Effects of Forest Characteristics on Hydrologic Extreme Events across the Climate Gradients of the Conterminous United States

It is well-known that canopy characteristics are important in the annual water budget and precipitation partitioning. The effects of canopy characteristics on hydrologic extreme events (i.e., water available for runoff [W]) related to hydrologic design, however, have received less attention. Here, we conduct a global sensitivity analysis of eight canopy parameters and an analysis of canopy parameter uncertainty and its contribution to modeling hydrologic extremes using a physics-based hydrological model, the Distributed Hydrology Soil Vegetation Model (DHSVM). The study locations at 1/16-degree grid cells included both evergreen and deciduous forests across several climate gradients of the conterminous United States (CONUS). Our results show that the simulated extreme events (W) are most sensitive to differences in parameters related to canopy rainfall interception capacity at all sites, and canopy snow interception parameters are also important at the few snow-dominated sites. Canopy height is equally important as rainfall interception capacity for modeling extreme events at evergreen sites because a tall tree affects the wind profile and decreases aerodynamic resistance compared to a smaller one with the same canopy characteristics (i.e., LAI).
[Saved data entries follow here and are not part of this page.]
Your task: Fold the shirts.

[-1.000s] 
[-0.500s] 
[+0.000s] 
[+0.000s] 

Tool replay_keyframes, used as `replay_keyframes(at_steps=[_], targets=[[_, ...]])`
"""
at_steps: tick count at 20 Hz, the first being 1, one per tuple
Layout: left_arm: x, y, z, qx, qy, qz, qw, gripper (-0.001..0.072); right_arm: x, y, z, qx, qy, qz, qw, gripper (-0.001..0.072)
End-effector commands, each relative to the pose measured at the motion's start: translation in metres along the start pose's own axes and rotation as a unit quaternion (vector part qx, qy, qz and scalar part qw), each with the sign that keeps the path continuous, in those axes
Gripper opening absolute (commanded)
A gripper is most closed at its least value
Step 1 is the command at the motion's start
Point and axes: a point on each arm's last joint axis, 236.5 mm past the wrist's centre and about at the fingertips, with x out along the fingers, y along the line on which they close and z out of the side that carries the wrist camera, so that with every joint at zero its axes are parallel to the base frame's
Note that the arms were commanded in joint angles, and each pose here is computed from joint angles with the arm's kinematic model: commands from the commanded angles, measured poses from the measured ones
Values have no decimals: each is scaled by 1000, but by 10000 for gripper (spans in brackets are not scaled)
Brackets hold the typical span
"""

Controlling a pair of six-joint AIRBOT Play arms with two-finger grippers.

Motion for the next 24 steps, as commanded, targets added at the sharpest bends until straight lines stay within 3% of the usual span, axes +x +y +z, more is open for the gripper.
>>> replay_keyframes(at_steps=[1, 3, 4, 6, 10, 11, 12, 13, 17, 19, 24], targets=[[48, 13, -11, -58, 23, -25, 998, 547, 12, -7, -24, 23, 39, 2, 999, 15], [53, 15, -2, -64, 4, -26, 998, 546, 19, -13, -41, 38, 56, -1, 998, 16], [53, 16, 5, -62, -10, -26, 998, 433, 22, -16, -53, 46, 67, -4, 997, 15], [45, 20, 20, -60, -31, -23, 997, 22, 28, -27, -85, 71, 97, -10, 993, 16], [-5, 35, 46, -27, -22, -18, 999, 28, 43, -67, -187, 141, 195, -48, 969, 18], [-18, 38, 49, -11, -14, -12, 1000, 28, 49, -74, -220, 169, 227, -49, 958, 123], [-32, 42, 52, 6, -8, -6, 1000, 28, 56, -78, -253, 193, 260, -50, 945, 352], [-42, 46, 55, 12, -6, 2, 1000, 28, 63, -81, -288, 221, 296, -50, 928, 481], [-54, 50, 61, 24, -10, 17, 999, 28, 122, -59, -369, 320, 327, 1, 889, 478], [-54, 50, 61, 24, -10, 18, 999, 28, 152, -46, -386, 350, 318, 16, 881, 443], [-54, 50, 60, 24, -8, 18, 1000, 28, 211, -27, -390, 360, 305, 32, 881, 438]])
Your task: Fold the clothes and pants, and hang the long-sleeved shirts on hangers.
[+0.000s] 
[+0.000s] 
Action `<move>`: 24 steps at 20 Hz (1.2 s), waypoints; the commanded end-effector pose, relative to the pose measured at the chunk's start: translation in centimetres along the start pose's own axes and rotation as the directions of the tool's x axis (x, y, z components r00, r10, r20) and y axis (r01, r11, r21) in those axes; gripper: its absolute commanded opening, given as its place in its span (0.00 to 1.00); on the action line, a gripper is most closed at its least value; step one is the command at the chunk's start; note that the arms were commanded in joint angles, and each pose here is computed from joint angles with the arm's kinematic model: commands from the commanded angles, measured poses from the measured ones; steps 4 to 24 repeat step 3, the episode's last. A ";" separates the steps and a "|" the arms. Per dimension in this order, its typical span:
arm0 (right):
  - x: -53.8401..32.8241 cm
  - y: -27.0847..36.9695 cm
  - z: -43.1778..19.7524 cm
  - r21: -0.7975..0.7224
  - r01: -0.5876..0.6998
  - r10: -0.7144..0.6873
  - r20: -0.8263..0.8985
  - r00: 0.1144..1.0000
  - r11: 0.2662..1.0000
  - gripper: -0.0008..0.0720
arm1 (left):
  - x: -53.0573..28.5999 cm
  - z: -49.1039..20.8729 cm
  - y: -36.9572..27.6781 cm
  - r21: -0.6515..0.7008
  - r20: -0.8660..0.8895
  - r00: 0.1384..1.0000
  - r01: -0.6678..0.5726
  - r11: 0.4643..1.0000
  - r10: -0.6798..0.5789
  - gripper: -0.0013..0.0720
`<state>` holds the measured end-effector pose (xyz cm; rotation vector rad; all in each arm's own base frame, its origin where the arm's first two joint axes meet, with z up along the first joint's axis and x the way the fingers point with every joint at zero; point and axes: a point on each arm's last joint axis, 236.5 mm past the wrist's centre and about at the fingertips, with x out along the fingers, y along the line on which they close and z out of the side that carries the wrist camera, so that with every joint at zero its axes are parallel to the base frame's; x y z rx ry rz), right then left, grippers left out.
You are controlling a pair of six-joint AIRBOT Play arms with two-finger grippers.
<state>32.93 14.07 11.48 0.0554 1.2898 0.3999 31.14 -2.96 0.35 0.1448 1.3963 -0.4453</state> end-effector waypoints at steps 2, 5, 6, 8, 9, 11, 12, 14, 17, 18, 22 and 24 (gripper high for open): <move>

This results in higher wet-canopy evaporation loss during extreme events, which can account for about 25% of total extreme precipitation in dense forests. The choice of canopy parameters can significantly modify the simulated extreme water available for runoff. The identified sensitive canopy parameters and uncertainty characterization can help sharpen the simulation of extreme events for improved application to forest hydrology.